The toll the pandemic has had on non-COVID health issues has been astronomical. Of 105 countries surveyed, 90 percent have reported some disruption in health services. Low- and lower-middle-income countries have borne the brunt of this. The World Bank calculated that there had been a loss of 7 percent in global GDP, which amounts to US$6 trillion. Not surprisingly, countries that applied strict public health measures have seen better economic outcomes while also seeing less morbidity and death from COVID infections.
The authors write, “While the panel is cognizant that the pandemic is ongoing, and so the long-term trends in relation to economic impact are yet to be definitively established, we nevertheless believe that sufficient evidence exists to be confident that decision to implement strict public health control measures will leave economies at least no worse off than those that do not implement these measures while averting significantly more deaths and illness.”

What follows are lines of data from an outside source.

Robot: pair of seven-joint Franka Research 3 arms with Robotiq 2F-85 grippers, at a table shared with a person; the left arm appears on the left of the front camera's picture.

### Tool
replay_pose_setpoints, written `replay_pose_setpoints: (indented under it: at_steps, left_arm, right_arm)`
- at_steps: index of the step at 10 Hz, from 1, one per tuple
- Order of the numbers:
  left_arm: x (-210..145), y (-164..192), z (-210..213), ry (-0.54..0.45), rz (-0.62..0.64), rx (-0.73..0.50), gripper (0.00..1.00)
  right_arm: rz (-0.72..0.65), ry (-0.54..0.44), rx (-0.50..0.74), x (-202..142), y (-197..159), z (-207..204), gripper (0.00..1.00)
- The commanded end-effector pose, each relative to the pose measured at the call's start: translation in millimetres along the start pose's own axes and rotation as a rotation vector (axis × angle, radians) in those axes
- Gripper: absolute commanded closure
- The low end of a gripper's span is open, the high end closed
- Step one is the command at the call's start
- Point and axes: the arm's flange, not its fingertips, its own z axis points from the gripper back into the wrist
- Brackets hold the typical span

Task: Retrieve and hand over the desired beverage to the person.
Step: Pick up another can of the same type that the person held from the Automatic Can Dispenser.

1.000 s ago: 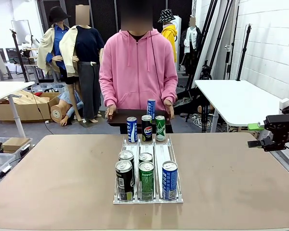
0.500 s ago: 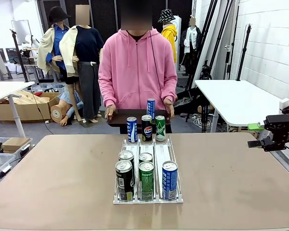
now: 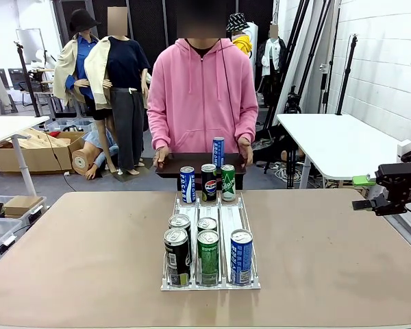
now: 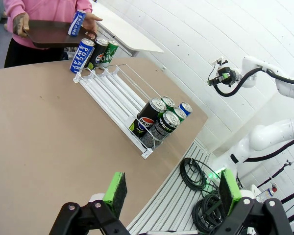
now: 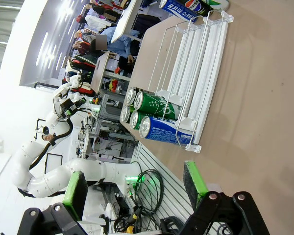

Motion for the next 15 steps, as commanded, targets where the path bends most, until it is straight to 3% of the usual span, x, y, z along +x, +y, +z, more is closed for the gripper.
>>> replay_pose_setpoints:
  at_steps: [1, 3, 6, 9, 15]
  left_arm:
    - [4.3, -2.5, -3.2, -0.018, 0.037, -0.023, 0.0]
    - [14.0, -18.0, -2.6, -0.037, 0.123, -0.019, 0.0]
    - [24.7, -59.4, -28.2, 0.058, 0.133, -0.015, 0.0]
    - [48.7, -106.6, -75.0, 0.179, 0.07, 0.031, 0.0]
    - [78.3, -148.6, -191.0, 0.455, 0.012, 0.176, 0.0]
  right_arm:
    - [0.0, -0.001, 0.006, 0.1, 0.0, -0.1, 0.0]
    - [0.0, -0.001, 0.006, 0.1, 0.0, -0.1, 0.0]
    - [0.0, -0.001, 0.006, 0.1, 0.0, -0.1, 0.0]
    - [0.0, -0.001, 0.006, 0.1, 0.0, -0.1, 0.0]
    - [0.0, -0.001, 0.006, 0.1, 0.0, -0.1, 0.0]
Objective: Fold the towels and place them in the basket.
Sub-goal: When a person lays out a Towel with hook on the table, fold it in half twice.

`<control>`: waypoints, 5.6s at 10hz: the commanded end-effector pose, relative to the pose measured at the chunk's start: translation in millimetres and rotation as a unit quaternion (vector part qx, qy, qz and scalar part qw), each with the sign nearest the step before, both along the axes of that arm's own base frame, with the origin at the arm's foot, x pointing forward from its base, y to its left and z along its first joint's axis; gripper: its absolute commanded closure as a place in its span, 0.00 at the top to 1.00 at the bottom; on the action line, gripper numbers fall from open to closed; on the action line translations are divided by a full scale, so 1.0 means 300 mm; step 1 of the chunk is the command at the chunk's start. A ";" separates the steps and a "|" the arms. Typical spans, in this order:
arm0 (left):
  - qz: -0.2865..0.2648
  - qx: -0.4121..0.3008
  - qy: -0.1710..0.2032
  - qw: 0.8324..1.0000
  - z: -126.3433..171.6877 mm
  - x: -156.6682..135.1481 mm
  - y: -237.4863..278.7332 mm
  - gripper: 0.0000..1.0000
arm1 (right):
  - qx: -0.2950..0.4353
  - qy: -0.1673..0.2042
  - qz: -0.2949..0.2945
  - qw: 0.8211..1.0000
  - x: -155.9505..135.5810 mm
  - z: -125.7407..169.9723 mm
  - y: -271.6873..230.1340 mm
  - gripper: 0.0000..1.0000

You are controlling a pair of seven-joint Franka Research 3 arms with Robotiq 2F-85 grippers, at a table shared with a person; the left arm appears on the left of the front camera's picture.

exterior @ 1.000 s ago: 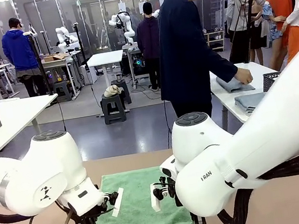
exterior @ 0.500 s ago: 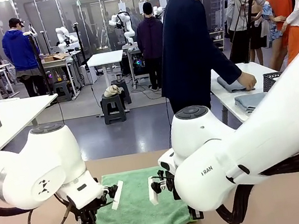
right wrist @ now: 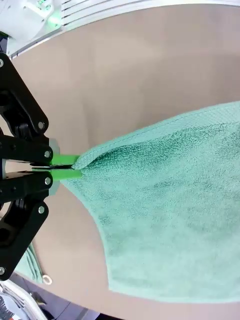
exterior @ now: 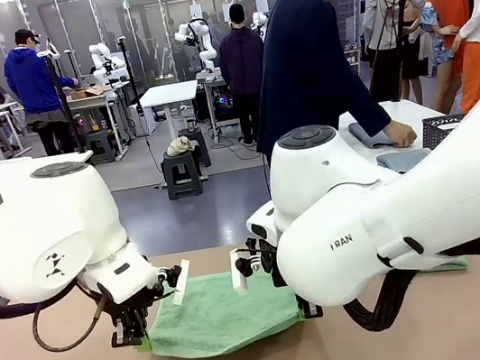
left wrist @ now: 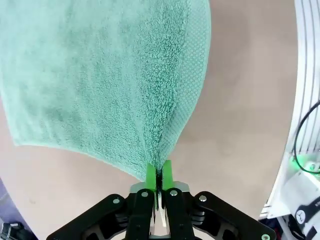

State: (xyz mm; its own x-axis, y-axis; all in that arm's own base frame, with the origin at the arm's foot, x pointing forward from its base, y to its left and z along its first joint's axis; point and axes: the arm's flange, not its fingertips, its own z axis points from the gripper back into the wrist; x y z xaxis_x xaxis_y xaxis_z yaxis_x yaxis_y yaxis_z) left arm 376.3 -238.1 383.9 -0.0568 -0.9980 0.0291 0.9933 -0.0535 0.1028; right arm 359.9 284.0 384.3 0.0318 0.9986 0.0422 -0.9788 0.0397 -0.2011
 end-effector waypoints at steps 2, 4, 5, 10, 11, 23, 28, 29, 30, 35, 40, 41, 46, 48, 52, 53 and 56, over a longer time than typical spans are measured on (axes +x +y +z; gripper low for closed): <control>0.019 0.013 -0.010 1.000 0.016 -0.017 0.008 0.00 | -0.013 -0.008 -0.011 1.000 -0.010 -0.012 -0.007 0.00; 0.001 -0.001 -0.003 1.000 0.013 -0.002 0.001 0.00 | -0.004 -0.005 0.002 1.000 -0.002 0.012 -0.003 0.00; 0.001 -0.001 -0.003 1.000 0.013 -0.002 0.001 0.00 | -0.004 -0.005 0.002 1.000 -0.002 0.012 -0.003 0.00; -0.006 0.014 0.031 0.999 0.031 0.139 0.014 0.05 | -0.004 0.001 0.025 1.000 0.117 0.034 -0.013 0.04; -0.002 0.019 0.037 0.999 0.032 0.175 0.014 0.05 | -0.005 0.006 0.029 1.000 0.157 0.030 -0.015 0.04; 0.047 0.001 0.051 0.998 -0.089 0.677 0.011 0.05 | -0.012 0.006 0.012 1.000 0.640 -0.117 -0.010 0.04; 0.039 0.019 0.006 0.999 -0.191 0.752 0.014 0.05 | -0.001 -0.013 0.009 1.000 0.716 -0.186 -0.038 0.04; 0.034 0.015 0.005 0.999 -0.203 0.770 0.008 0.05 | -0.001 -0.014 0.007 1.000 0.729 -0.205 -0.040 0.04; 0.035 0.014 0.008 0.999 -0.210 0.778 0.005 0.05 | 0.001 -0.011 0.003 1.000 0.731 -0.218 -0.041 0.04; 0.039 0.004 -0.019 0.999 -0.208 0.790 0.009 0.38 | 0.010 -0.025 0.008 1.000 0.739 -0.223 -0.053 0.23; 0.039 -0.024 -0.081 0.996 -0.112 0.745 0.063 0.83 | 0.012 -0.083 0.021 0.996 0.707 -0.138 -0.085 0.74; 0.036 -0.034 -0.083 0.995 -0.058 0.723 0.079 0.95 | 0.018 -0.079 0.016 0.997 0.687 -0.093 -0.092 0.82; 0.007 -0.075 -0.019 0.997 0.324 0.463 0.217 0.89 | 0.030 -0.025 -0.029 0.999 0.376 0.254 -0.132 0.82; 0.008 -0.073 -0.017 0.997 0.388 0.381 0.273 0.89 | 0.032 -0.036 -0.042 0.998 0.271 0.329 -0.140 0.82; 0.011 -0.229 -0.028 0.973 0.415 0.339 0.524 0.89 | 0.062 -0.030 -0.087 0.994 0.189 0.378 -0.170 0.82; 0.014 -0.276 -0.026 0.961 0.407 0.340 0.612 0.89 | 0.061 -0.026 -0.088 0.994 0.186 0.375 -0.172 0.82; 0.025 -0.401 -0.026 0.915 0.343 0.335 0.853 0.89 | 0.086 -0.019 -0.102 0.991 0.193 0.369 -0.190 0.82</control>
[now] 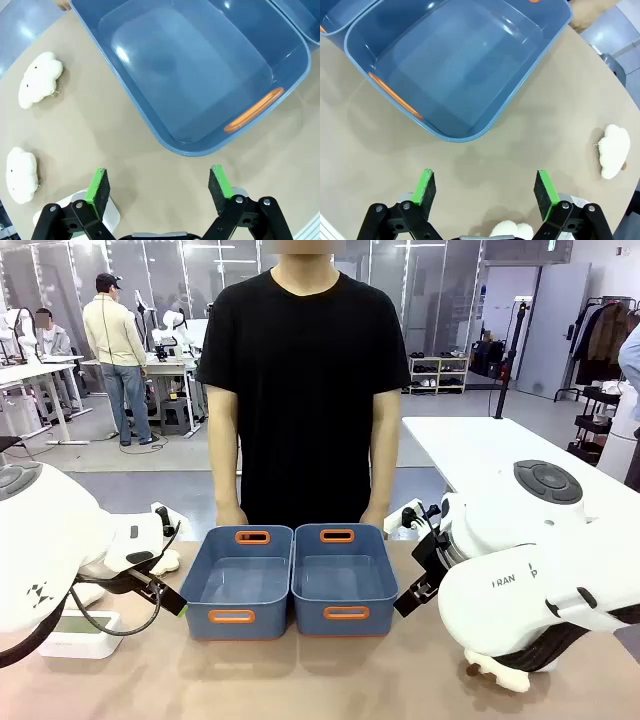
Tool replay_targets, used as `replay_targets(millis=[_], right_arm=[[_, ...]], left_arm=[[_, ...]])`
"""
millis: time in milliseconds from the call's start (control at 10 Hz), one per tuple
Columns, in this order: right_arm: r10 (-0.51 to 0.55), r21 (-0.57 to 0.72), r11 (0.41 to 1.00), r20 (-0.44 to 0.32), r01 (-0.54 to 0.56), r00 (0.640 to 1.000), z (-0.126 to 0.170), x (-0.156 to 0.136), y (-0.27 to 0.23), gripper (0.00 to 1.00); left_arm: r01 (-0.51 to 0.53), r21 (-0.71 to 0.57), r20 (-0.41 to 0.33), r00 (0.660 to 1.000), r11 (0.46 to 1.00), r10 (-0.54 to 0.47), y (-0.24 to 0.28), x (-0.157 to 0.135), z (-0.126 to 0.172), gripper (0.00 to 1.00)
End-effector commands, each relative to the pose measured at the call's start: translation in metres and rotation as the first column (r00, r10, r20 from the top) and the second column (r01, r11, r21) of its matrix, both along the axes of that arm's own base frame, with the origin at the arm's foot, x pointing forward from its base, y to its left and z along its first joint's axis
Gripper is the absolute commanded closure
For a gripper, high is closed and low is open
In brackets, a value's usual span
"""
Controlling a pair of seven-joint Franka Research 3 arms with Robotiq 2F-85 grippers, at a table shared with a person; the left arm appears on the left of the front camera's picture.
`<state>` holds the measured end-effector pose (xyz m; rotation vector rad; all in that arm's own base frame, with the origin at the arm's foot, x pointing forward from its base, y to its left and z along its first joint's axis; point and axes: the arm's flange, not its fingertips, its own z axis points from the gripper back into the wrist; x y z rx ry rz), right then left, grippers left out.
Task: Sort the digital clocks into the basket.
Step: Pick up the Digital clock from the table and place it into the empty Plastic storage basket.
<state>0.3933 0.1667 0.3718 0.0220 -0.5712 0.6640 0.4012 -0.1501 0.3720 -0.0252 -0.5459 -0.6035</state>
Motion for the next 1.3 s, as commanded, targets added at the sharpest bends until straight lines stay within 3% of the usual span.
replay_targets(millis=[0,800,900,1000,1200], right_arm=[[0.000,0.000,1.000,0.000,0.000,1.000,0.000,0.000,0.000,0.00],[0.001,-0.001,1.000,0.001,-0.001,1.000,0.000,0.000,0.000,0.00],[0.012,0.015,1.000,0.007,-0.012,1.000,0.030,0.007,-0.006,0.00],[0.050,0.060,0.997,-0.048,-0.047,0.998,0.056,0.013,-0.010,0.00],[0.082,0.174,0.983,-0.104,-0.063,0.991,0.103,0.019,-0.022,0.00]], left_arm=[[0.000,0.000,0.000,1.000,1.000,0.000,0.000,0.000,0.000,0.00],[0.001,0.000,0.000,1.000,1.000,-0.001,0.000,0.000,0.000,0.00],[0.019,-0.014,-0.008,1.000,1.000,-0.019,-0.001,0.011,0.025,0.00],[0.038,-0.045,-0.029,0.999,0.998,-0.039,0.003,0.016,0.052,0.00],[0.060,-0.173,-0.126,0.989,0.983,-0.082,0.028,0.019,0.095,0.00]])
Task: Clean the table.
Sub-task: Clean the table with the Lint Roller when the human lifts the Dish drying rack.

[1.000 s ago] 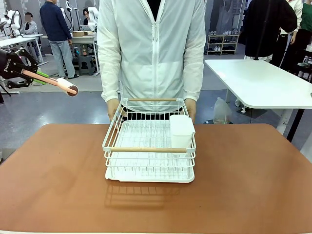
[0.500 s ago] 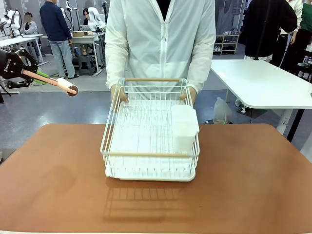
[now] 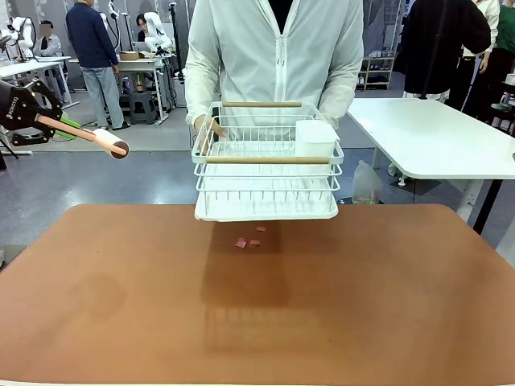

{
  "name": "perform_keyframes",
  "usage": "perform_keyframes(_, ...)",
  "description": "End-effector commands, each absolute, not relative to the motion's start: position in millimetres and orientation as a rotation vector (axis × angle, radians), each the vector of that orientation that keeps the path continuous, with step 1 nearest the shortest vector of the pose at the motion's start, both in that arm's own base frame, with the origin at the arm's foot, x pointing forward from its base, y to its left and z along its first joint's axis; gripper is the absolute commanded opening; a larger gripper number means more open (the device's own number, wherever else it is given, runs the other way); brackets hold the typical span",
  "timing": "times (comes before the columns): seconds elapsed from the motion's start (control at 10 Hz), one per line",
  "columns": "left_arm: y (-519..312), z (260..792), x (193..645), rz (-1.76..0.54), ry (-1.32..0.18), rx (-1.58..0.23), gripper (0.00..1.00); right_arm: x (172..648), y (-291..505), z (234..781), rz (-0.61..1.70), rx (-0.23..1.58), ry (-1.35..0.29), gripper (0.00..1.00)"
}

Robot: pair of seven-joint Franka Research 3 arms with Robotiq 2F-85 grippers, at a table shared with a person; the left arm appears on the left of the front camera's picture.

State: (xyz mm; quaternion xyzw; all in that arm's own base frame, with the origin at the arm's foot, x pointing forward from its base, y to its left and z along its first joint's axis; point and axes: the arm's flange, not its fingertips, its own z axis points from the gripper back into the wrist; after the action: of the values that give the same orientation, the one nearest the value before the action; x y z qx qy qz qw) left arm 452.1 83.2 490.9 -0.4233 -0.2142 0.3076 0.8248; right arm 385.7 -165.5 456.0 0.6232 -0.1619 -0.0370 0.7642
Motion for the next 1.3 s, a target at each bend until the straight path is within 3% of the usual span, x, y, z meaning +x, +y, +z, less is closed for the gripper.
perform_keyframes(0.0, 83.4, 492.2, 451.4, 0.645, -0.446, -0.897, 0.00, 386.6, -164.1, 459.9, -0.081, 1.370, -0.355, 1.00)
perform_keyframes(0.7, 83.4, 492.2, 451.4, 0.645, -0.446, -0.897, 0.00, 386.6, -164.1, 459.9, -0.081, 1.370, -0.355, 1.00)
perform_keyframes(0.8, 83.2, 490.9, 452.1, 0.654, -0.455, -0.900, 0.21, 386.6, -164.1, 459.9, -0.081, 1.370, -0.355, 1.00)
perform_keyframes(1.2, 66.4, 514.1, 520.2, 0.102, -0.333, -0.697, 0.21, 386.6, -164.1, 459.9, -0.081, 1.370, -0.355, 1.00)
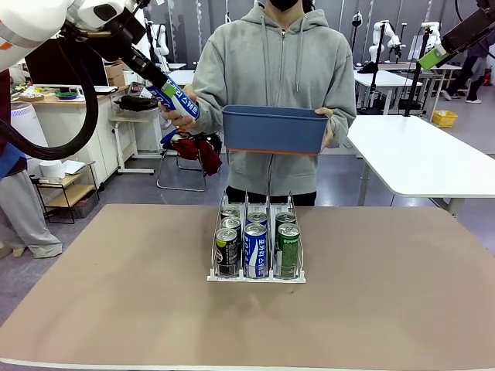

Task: Fill the beverage cans into the dispenser.
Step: Pick up the Ionic drink handed by the human.

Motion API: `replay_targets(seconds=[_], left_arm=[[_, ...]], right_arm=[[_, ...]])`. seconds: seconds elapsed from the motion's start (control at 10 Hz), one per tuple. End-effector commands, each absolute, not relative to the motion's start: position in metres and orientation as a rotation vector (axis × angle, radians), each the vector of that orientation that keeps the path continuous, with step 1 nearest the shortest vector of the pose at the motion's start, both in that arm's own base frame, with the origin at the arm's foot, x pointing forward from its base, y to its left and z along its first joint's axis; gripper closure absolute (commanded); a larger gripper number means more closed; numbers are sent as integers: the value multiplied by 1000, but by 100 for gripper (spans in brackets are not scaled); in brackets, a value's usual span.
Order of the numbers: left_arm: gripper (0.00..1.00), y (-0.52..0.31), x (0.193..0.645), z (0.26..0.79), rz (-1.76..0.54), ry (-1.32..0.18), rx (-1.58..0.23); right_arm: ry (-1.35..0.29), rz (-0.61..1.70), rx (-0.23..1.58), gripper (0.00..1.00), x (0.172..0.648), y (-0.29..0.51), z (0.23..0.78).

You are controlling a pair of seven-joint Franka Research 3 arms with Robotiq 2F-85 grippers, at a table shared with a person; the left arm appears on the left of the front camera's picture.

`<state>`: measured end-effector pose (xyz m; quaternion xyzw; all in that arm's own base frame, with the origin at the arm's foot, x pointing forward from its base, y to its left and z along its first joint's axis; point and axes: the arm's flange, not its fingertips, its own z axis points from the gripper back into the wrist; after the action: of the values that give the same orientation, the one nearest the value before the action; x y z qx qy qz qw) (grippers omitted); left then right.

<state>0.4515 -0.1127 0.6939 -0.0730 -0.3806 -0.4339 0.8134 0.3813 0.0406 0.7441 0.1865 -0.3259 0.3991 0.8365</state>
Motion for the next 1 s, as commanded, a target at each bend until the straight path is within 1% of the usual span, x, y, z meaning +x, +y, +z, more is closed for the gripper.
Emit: replay_targets(seconds=[0.0, 0.4, 0.5, 0.6, 0.7, 0.9], left_arm=[[100, -112, 448, 692, -902, -815, -125], [100, -113, 448, 694, -899, -804, -114], [100, -115, 450, 693, -912, -798, -85], [100, -118, 456, 693, -878, -805, -75], [100, -116, 451, 694, -926, -802, -130], [100, -116, 451, 694, -926, -802, -130]], right_arm=[[-686, 846, 395, 0, 381, 42, 743], [-686, 846, 395, 0, 381, 42, 743], [-686, 846, 395, 0, 381, 42, 743], [-686, 846, 395, 0, 381, 42, 743], [-686, 846, 395, 0, 381, 42, 743], [-686, 846, 395, 0, 381, 42, 743]])
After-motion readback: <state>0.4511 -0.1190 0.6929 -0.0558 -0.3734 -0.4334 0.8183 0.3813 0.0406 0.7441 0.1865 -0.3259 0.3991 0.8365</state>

One of President Biden’s first acts was to sign an executive order that halted the US’s withdrawal from the WHO. Another was a federal mask mandate. Dr. Anthony Fauci spoke on Thursday to the WHO Executive Board, stating his appreciation to the WHO’s global public health response and concluding, “The United States stands ready to work in partnership and solidarity to support the international COVID-19 response, mitigate its impact on the world, strengthen our institutions, advance epidemic preparedness for the future, and improve the health and well-being of all people throughout the world.”
Rhetoric aside, the United States faces an unmanageable economic crisis, temporarily somewhat disguised by the infusion of a massive supply of money from the Federal Reserve and international banks. The massive accumulation of debt will accelerate harsher austerity measures and authoritarian methods of rule. The pandemic did not spring onto the world stage by chance. It was well known that such a pandemic would materialize and that it was only a question of when. The response to it was a byproduct of the outdated nation-state system organized under capitalism. The findings of the Panel for Pandemic Preparedness and Response’s second report highlight the critical need for the socialist reorganization of the globe’s resources.